#### ASSIGNMENT:
Whenever a line in the data holds the string "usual", copy that line.

#### INFORMATION:
..............................

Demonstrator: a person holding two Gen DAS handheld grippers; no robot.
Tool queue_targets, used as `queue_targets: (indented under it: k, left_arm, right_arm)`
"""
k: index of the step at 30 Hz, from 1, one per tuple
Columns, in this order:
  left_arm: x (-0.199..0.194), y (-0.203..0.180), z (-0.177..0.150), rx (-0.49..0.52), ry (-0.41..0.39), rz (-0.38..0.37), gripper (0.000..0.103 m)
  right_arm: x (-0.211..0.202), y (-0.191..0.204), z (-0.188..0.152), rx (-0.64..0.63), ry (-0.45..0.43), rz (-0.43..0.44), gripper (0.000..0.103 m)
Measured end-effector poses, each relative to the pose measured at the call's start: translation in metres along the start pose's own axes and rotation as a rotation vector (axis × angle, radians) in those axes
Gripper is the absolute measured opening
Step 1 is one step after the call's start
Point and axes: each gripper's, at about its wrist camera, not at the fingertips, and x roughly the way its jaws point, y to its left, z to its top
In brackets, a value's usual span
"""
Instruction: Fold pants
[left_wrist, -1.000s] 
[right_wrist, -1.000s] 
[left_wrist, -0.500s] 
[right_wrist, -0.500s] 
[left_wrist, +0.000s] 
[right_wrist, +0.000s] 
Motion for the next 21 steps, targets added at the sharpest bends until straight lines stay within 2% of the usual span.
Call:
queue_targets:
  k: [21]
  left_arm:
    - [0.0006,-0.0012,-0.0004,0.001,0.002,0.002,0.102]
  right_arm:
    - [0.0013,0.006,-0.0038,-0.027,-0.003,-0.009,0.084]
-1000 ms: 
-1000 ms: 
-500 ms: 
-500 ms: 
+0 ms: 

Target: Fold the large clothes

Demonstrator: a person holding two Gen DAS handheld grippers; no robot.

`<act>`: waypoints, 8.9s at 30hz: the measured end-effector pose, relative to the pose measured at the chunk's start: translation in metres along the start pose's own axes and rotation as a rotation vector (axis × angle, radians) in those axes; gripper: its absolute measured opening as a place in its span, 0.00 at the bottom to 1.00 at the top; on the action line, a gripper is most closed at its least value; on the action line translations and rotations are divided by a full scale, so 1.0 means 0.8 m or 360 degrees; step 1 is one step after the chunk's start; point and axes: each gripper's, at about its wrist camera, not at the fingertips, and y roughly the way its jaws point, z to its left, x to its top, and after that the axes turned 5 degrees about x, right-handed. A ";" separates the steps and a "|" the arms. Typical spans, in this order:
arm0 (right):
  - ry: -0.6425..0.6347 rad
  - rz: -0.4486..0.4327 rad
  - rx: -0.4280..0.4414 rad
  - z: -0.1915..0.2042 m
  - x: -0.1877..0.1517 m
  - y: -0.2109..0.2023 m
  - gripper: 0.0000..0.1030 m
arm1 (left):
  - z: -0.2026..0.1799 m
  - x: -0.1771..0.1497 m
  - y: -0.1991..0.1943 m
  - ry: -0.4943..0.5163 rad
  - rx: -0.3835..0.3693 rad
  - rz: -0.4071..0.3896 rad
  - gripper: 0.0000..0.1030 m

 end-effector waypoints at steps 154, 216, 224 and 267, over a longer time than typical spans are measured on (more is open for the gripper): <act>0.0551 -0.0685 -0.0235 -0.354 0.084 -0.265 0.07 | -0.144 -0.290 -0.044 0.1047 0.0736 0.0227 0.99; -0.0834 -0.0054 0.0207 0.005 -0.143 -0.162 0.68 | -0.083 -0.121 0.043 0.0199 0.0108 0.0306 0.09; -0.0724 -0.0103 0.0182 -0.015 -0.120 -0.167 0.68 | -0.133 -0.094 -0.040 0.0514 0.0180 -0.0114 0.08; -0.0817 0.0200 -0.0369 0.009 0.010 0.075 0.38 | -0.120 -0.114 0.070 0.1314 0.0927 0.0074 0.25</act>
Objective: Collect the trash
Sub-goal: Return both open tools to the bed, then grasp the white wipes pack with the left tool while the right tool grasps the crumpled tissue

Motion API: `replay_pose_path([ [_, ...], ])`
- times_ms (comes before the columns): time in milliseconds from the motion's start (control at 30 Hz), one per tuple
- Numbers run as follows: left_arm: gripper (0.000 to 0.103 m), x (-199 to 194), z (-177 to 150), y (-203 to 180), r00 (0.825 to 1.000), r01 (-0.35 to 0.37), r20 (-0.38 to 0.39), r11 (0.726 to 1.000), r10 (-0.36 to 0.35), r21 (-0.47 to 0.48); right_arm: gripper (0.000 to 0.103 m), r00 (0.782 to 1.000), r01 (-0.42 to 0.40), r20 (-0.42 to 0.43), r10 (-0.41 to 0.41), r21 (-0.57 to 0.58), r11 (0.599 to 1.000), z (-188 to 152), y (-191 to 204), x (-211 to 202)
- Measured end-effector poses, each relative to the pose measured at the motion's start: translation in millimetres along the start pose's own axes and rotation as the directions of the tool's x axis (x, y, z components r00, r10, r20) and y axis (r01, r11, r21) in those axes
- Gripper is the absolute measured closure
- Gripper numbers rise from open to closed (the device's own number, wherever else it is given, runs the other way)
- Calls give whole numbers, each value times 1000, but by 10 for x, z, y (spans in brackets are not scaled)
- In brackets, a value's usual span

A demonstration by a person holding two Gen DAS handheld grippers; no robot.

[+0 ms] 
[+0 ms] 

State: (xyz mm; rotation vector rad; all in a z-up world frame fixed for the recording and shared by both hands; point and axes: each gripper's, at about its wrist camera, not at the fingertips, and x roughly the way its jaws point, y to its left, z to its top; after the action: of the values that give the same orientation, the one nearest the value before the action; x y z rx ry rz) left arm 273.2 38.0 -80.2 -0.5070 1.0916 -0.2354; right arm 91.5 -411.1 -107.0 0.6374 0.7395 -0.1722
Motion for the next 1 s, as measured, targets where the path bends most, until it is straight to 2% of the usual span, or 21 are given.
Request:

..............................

#### REPLY TO THE EXERCISE:
In brackets, a value's usual span
Motion for the next 21 steps, targets added at the sharpest bends until straight lines stay within 2% of the usual span.
- In brackets, a value's usual span
Motion for the next 1 s, as measured, targets where the path bends most, until it is straight to 2% of the usual span, or 21 are given.

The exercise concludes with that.